WORK INSTRUCTION: Take each line of the data that contains the string "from" and copy it.

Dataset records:

━━━━━━━━━━━━━━━━━━━━━━━━━━━━━━

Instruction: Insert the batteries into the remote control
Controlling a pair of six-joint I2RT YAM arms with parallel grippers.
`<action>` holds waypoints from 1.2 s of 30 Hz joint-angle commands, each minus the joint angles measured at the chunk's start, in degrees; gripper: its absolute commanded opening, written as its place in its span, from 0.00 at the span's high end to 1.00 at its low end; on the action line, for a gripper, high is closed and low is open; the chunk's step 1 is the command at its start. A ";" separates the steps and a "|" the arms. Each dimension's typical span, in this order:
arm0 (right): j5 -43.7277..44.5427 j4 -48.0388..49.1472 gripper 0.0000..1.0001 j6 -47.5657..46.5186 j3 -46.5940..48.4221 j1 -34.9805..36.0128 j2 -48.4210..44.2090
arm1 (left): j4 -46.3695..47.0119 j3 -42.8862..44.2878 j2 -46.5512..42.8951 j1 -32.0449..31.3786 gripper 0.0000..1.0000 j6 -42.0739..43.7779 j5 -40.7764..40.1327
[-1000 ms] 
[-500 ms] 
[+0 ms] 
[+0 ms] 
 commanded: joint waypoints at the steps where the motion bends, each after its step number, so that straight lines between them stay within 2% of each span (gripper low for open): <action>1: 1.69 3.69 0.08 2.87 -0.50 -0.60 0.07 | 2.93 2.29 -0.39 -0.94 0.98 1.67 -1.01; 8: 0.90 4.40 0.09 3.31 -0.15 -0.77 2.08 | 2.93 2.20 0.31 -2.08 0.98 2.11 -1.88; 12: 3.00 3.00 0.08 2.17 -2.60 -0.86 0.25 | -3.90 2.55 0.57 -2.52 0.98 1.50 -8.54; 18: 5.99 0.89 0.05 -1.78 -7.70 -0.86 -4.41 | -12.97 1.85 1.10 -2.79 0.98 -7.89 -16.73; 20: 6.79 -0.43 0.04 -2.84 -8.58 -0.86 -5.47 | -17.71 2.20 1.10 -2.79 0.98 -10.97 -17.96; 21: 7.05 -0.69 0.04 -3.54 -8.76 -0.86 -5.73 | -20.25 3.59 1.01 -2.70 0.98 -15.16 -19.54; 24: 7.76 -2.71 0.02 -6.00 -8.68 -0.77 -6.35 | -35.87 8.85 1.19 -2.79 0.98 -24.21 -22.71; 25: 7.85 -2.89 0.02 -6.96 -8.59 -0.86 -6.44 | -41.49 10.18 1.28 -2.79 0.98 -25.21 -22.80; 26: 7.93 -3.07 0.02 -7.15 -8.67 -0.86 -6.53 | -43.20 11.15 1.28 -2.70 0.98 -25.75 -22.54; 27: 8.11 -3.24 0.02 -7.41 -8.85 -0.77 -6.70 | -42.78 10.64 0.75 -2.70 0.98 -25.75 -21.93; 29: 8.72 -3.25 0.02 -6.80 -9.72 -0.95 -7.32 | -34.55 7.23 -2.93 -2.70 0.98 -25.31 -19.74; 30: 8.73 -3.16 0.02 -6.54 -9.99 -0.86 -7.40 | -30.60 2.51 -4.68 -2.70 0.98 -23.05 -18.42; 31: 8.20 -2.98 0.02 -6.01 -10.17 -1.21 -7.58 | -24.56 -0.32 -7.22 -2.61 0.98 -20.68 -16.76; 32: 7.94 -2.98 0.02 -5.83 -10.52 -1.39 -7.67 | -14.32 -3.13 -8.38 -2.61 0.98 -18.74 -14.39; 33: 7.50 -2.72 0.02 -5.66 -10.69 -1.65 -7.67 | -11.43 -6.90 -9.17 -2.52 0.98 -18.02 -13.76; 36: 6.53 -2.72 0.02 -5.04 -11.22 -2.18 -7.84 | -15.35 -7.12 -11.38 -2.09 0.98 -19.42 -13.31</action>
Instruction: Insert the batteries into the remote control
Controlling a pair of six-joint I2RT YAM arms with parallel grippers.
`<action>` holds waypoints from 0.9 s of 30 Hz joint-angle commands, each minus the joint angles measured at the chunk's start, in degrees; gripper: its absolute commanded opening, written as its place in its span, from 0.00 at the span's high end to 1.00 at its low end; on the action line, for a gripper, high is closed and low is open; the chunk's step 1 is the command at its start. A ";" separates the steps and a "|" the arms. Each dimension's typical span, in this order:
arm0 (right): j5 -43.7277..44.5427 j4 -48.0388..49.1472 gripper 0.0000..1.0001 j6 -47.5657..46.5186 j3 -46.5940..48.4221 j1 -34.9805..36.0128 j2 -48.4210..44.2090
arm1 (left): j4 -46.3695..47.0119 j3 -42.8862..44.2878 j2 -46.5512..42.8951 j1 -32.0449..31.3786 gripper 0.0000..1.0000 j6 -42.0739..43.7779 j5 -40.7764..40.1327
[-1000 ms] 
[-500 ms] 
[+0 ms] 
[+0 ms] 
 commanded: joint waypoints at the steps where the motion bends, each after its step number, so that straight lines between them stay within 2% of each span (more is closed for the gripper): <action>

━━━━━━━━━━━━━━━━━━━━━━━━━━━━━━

FINISHED EXERCISE:
`<action>` holds waypoints from 1.2 s of 30 Hz joint-angle commands, each minus the joint angles measured at the chunk's start, in degrees; gripper: its absolute commanded opening, written as its place in its span, from 0.00 at the span's high end to 1.00 at its low end; on the action line, for a gripper, high is closed and low is open; the chunk's step 1 is the command at its start. A ";" separates the steps and a "|" the arms. Each dimension's typical span, in this order:
`<action>` holds waypoints from 0.9 s of 30 Hz joint-angle commands, each minus the joint angles measured at the chunk's start, in degrees; gripper: its absolute commanded opening, written as its place in its span, from 0.00 at the span's high end to 1.00 at its low end; on the action line, for a gripper, high is closed and low is open; the chunk's step 1 is the command at its start. A ";" separates the steps and a "|" the arms. Each dimension's typical span, in this order:

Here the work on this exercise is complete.